La madre buscadora Ceci Flores anunció el hallazgo de restos que corresponden a su hijo, luego de años de búsqueda en distintos puntos del país.
A través de un mensaje difundido en redes sociales, la fundadora del colectivo Madres Buscadoras de Sonora expresó: “Vámonos a casa, hijo”, tras conocer la confirmación de la Fiscalía sobre la identidad de los restos localizados en la capital sonorense.
El hallazgo se realizó durante jornadas de búsqueda en la zona de Hermosillo, donde previamente se habían localizado indicios humanos en distintos puntos señalados de manera anónima. Como en otros casos, los restos fueron sometidos a pruebas genéticas para determinar su identidad.

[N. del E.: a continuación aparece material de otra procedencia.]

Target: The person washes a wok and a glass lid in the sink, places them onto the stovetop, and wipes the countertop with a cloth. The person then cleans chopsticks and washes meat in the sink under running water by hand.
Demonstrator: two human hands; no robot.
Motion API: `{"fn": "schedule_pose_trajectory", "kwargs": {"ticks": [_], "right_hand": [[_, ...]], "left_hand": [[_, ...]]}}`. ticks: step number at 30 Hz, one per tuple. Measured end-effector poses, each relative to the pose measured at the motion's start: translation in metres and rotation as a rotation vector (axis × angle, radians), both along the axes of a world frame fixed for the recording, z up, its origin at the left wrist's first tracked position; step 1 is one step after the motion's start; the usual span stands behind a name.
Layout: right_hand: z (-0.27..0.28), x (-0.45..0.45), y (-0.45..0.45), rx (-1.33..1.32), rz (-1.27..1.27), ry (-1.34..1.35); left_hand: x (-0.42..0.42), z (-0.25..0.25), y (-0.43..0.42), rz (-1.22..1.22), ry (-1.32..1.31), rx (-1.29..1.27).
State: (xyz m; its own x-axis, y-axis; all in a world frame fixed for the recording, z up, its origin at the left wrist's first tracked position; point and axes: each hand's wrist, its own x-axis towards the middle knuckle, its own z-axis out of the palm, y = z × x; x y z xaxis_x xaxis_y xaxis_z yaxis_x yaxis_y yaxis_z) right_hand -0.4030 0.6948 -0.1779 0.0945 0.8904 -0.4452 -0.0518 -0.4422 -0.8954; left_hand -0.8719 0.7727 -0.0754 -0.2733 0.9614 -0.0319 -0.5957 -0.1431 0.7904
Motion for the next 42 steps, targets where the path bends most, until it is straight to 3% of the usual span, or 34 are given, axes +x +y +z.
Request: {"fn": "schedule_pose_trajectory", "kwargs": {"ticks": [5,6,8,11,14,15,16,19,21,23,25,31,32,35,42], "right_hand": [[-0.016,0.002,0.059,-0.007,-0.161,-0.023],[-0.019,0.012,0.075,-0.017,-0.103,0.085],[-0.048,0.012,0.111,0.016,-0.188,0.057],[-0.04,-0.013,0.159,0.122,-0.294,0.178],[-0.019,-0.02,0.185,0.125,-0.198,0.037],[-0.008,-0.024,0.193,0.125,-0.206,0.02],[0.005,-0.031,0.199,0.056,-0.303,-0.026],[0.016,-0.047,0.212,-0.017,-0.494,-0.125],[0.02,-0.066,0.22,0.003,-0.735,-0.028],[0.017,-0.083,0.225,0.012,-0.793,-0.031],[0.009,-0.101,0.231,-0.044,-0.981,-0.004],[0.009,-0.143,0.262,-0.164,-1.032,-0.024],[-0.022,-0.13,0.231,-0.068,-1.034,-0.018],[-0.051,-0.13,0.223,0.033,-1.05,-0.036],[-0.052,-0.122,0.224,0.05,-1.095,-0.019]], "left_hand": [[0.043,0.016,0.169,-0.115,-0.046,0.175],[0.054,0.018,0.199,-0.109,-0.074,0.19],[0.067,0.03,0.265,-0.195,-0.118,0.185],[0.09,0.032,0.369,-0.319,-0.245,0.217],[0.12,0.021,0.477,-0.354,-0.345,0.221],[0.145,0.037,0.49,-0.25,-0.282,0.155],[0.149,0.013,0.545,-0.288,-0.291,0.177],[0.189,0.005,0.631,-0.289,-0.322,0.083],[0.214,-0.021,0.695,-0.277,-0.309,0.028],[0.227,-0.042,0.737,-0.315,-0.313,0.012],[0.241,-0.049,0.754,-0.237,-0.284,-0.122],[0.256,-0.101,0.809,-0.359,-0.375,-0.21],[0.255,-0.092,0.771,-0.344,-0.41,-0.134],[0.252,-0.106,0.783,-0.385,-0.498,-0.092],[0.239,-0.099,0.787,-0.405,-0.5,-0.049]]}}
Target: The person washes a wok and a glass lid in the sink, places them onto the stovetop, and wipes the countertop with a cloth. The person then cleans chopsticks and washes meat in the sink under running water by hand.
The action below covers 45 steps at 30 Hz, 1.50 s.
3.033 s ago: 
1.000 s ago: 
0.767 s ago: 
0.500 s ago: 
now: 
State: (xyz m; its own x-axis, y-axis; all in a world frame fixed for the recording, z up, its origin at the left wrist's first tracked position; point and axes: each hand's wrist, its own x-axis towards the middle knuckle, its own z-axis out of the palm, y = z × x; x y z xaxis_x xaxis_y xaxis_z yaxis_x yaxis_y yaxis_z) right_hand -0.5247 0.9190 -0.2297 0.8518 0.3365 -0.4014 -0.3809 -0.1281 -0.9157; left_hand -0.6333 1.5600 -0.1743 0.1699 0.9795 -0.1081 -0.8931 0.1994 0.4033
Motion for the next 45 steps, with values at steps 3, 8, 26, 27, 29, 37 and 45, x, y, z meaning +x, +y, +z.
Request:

De acuerdo con la información oficial, los análisis de ADN permitieron confirmar que los restos corresponden a su hijo, desaparecido años atrás, lo que pone fin a una larga etapa de incertidumbre para la familia.
El caso de Ceci Flores se ha convertido en uno de los más representativos de la crisis de desapariciones en México. Desde hace años, la activista ha encabezado búsquedas en campo junto a otras madres, muchas veces con recursos propios y enfrentando condiciones de riesgo.
Su historia también ha estado marcada por hallazgos previos que no lograron confirmarse, lo que refleja la complejidad de los procesos forenses y la constante incertidumbre en la que viven las familias de personas desaparecidas.
Pese a ello, la localización e identificación de los restos representa, para la madre buscadora, la posibilidad de cerrar un ciclo, aunque no el final de su lucha, que ha extendido a la búsqueda de otras personas desaparecidas en el país.